[Dataset records]
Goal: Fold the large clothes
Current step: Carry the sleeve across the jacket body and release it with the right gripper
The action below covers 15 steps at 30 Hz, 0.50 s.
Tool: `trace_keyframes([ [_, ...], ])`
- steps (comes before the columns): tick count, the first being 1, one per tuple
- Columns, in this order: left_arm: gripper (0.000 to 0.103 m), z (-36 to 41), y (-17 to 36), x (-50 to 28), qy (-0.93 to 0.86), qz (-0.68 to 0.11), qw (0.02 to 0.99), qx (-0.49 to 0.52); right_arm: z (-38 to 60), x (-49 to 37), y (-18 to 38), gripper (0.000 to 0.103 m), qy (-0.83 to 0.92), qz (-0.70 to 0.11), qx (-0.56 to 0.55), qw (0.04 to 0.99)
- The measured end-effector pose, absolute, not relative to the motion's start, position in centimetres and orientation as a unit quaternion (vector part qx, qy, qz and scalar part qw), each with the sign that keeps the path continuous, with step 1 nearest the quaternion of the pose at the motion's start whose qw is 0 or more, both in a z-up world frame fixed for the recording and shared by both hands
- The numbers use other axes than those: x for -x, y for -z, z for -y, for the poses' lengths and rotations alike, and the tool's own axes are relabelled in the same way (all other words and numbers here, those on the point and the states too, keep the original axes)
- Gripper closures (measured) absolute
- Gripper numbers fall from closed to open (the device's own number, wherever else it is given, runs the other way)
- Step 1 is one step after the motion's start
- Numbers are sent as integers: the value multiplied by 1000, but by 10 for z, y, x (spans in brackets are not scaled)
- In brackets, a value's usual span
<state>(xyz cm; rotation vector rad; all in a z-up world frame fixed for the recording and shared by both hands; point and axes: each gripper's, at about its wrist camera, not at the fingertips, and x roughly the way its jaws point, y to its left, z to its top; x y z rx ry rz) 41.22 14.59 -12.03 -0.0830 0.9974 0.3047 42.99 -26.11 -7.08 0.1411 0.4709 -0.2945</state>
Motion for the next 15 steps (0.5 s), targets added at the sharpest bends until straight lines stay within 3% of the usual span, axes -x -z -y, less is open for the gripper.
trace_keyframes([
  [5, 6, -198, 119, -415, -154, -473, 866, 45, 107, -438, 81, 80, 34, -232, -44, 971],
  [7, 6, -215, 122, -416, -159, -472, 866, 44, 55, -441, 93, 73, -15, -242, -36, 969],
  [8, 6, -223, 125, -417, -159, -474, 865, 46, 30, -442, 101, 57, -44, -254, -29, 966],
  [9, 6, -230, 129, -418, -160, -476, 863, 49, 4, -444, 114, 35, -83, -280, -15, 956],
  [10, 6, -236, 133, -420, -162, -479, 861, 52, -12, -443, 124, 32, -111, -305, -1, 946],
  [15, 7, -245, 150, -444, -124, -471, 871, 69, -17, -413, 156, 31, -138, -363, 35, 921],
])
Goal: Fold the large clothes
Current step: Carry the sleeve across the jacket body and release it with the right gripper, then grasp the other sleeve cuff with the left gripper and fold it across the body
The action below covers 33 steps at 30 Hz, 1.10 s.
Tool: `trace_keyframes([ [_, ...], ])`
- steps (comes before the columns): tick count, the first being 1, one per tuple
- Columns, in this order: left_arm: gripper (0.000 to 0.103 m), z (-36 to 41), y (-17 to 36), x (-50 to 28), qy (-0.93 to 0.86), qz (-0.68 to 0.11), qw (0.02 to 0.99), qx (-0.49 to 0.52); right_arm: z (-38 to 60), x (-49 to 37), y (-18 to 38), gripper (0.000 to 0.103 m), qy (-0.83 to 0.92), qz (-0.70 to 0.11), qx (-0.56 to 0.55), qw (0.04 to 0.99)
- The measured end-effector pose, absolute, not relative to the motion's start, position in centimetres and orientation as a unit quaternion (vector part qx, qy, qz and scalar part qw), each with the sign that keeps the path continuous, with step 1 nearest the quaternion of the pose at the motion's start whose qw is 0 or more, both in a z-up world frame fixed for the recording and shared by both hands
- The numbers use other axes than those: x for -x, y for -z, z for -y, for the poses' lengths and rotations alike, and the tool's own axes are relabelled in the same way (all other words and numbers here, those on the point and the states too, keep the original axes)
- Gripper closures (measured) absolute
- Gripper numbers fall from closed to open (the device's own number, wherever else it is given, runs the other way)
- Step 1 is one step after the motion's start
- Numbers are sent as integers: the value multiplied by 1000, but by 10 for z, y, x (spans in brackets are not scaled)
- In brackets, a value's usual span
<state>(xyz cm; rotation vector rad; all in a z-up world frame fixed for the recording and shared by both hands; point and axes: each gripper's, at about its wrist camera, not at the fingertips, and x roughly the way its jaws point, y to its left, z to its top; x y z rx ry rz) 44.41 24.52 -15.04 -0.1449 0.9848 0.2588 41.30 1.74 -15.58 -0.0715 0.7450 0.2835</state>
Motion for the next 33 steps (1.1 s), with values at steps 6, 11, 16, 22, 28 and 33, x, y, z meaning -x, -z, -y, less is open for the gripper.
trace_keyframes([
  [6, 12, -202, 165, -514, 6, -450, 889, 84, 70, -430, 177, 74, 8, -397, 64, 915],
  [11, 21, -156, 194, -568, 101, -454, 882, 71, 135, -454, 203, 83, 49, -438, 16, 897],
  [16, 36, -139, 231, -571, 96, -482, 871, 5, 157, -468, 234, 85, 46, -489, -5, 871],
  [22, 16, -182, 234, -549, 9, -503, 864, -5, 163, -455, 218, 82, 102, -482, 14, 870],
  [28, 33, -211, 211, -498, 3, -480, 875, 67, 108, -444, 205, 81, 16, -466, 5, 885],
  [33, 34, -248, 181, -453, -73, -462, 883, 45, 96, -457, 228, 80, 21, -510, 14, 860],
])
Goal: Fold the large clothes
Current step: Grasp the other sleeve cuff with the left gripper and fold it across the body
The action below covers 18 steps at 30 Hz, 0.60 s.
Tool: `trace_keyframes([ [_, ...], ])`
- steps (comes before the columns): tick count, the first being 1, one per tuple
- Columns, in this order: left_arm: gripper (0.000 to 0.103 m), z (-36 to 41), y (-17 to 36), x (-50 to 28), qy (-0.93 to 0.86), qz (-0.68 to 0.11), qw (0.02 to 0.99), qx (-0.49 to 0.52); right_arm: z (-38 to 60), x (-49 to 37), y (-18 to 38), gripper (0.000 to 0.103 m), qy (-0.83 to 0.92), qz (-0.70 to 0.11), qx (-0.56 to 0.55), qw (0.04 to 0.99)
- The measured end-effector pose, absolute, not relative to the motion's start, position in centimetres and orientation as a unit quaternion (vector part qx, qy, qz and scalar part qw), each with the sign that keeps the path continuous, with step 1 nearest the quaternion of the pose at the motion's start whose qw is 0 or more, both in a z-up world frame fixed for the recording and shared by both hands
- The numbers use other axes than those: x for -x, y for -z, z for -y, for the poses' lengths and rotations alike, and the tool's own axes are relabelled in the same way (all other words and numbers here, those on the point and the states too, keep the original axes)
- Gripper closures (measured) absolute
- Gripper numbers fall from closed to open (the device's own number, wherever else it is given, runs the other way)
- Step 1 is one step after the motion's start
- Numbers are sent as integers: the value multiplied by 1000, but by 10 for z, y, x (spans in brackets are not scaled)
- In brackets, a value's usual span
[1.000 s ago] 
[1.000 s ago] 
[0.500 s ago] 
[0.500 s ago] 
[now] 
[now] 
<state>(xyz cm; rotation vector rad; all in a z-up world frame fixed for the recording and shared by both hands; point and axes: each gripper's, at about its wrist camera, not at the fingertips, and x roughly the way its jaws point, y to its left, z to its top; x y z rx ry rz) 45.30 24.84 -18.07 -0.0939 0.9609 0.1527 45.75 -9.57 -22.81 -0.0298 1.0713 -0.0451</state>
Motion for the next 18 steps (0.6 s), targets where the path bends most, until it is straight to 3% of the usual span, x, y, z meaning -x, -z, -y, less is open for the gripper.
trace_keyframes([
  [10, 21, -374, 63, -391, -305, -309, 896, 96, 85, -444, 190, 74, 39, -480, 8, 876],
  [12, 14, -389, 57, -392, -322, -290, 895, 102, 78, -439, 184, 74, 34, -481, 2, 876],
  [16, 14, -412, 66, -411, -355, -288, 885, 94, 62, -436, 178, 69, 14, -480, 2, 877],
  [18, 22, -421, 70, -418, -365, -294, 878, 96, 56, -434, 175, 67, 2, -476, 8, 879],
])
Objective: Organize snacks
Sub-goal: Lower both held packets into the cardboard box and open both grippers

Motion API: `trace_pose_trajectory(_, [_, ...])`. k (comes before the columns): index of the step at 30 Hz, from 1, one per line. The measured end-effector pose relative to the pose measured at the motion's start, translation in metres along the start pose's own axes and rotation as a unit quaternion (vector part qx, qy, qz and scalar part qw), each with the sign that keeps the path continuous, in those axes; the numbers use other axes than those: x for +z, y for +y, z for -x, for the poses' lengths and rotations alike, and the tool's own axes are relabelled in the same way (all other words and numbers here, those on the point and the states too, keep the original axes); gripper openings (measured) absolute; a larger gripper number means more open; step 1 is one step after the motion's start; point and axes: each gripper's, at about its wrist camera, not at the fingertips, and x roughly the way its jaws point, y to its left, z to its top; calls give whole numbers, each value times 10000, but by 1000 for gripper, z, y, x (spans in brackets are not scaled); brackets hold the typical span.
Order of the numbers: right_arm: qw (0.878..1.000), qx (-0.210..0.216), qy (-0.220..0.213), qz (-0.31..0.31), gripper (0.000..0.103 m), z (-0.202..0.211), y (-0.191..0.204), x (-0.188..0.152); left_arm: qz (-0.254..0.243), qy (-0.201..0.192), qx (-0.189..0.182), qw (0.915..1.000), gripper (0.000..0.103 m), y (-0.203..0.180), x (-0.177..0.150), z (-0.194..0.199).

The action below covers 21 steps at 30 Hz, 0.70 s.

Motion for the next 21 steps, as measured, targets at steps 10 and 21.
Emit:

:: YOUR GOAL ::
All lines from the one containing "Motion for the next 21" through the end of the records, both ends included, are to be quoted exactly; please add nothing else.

:: WORKED SOLUTION ::
Motion for the next 21 steps, as measured, targets at steps 10 and 21.
Emit:

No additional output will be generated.